Metatheatricality in A Game at Chess



Year of publication 2019
Type Appeared in Conference without Proceedings
MU Faculty or unit

Faculty of Arts

Description A Game at Chess is a play that used to be talked about all around Europe. It describes events which took place in 1623 when Prince Charles, the heir to the English throne, travelled to Madrid to negotiate marriage between himself and the Spanish Infanta Maria Anna, sister of Felipe IV. The negotiations failed, mainly due to the immense resistance of the English public – both noble as well as plebeian. Thomas Middleton, the author of A Game at Chess, wrote this play to attack and make fun of the most important Spanish personalities of the time, and also of other predominantly Spanish figures – the Jesuits and the Catholics in general. To achieve this, he employs, apart from more common means, metatheatrical devices.

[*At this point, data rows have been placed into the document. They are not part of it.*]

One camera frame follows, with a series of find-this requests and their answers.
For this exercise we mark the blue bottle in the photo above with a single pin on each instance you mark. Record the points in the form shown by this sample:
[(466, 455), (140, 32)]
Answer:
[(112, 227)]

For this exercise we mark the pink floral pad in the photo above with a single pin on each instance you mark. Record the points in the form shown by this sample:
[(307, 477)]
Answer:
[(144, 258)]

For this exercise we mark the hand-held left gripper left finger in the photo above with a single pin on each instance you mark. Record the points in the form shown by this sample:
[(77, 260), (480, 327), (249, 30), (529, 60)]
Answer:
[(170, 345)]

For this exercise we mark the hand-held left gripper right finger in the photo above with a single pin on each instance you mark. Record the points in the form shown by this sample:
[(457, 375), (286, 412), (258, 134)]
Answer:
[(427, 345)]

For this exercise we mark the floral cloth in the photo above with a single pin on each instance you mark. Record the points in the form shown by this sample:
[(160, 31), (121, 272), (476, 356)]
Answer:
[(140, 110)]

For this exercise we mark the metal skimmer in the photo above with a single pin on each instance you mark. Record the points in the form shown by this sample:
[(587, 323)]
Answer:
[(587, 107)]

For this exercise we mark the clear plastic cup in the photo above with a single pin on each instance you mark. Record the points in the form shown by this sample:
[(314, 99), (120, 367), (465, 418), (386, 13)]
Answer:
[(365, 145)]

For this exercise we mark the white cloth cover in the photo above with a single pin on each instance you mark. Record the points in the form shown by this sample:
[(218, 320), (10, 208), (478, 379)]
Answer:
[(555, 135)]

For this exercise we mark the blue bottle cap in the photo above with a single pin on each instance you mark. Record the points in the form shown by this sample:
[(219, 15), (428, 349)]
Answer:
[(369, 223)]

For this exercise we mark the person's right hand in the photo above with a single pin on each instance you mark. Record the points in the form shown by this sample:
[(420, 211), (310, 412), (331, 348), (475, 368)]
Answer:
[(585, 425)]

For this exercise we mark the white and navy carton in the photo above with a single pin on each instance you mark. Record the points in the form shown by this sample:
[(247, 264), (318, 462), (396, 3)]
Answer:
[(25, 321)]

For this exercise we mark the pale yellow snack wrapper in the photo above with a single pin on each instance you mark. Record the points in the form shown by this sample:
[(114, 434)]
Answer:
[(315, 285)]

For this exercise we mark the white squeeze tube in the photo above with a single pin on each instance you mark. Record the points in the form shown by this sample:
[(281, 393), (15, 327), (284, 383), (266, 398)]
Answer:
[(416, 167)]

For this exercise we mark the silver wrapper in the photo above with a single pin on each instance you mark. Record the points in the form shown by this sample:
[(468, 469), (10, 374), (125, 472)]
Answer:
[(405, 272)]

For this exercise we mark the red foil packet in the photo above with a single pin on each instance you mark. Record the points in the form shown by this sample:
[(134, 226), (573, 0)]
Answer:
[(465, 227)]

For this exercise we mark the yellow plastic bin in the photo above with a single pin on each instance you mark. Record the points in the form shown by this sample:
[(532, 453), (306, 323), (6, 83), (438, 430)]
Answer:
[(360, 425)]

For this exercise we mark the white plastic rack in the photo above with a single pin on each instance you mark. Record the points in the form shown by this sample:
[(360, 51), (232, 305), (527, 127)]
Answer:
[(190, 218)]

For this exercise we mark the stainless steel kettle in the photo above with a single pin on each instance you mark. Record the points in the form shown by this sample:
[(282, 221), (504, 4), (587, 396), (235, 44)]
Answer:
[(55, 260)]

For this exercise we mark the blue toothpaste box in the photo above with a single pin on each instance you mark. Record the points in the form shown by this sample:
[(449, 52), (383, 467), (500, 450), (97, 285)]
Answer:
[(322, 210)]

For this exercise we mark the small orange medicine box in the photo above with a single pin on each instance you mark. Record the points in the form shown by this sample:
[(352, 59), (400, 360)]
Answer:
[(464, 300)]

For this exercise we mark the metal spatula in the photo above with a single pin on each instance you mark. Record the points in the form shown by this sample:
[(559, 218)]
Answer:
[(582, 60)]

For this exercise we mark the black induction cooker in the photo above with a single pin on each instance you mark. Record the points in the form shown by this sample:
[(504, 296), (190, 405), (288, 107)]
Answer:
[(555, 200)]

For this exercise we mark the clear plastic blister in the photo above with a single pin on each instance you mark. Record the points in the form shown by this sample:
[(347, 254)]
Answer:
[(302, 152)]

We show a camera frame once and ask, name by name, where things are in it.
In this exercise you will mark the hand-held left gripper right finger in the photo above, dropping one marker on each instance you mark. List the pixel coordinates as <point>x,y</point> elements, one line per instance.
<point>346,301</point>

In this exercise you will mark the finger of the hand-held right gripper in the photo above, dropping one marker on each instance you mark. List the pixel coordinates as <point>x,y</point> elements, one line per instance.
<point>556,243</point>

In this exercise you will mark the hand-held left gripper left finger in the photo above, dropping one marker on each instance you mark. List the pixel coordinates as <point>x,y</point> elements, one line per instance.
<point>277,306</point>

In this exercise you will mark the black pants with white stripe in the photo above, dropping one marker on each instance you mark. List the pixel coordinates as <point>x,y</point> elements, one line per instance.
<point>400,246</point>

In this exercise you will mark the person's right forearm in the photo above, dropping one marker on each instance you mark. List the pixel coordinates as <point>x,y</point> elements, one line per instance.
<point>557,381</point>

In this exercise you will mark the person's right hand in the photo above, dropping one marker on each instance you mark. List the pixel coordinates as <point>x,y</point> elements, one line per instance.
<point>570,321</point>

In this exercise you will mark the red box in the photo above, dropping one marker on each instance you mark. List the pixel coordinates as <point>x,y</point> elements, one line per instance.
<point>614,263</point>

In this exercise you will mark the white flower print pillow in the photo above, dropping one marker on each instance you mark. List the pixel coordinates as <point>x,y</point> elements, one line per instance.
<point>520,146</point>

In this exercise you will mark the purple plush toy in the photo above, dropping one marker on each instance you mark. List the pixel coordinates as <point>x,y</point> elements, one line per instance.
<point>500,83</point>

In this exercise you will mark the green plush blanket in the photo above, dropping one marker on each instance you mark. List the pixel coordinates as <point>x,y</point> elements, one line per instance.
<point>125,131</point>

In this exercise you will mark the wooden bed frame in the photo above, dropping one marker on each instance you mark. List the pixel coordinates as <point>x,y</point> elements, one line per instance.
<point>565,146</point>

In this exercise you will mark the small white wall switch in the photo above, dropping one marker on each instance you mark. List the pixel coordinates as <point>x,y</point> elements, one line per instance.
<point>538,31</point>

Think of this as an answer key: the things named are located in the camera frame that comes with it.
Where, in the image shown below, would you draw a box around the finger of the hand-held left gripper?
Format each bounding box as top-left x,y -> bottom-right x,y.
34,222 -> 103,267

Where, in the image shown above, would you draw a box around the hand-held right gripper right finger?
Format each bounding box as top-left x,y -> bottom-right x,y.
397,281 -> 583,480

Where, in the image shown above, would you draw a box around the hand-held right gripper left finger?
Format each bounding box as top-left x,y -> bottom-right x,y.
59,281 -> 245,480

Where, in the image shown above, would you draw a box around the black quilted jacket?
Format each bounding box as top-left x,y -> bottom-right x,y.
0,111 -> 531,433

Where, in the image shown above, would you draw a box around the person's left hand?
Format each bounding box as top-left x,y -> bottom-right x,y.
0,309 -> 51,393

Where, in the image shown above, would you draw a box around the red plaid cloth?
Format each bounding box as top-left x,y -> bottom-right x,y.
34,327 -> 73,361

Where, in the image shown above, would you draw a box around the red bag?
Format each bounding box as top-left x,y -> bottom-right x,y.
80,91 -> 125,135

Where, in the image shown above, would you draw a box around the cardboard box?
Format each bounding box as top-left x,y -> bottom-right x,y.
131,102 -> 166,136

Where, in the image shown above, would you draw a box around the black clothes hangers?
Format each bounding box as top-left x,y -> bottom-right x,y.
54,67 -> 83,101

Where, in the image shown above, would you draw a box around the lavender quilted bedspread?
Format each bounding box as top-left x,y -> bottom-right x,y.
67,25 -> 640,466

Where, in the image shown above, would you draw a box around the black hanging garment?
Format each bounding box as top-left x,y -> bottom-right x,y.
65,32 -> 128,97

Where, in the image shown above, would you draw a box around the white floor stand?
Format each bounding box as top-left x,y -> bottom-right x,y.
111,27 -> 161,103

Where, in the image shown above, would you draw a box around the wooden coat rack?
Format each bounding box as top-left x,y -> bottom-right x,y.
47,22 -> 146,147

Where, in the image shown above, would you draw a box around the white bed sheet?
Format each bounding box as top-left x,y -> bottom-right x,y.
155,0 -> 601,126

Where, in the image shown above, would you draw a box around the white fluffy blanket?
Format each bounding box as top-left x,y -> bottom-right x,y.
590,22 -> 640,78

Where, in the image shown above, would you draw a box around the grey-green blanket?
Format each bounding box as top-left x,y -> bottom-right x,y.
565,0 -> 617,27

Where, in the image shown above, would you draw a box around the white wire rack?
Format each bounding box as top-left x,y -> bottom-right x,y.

He lets his characters communicate directly with the audience and flatter it, refers to and parodies other dramatic works, explains how to interpret the roles of the Spanish, compares the Spanish to actors, demonstrates what the Spanish characters think about, brings attention to the great performances of the actors, etc. This paper will look into these metatheatrical devices and try to explicate how they work and in what ways they shape the relationship of the audience to the Spanish characters, and also, what they say about the relationship of the English and the Spanish during the early 17th century.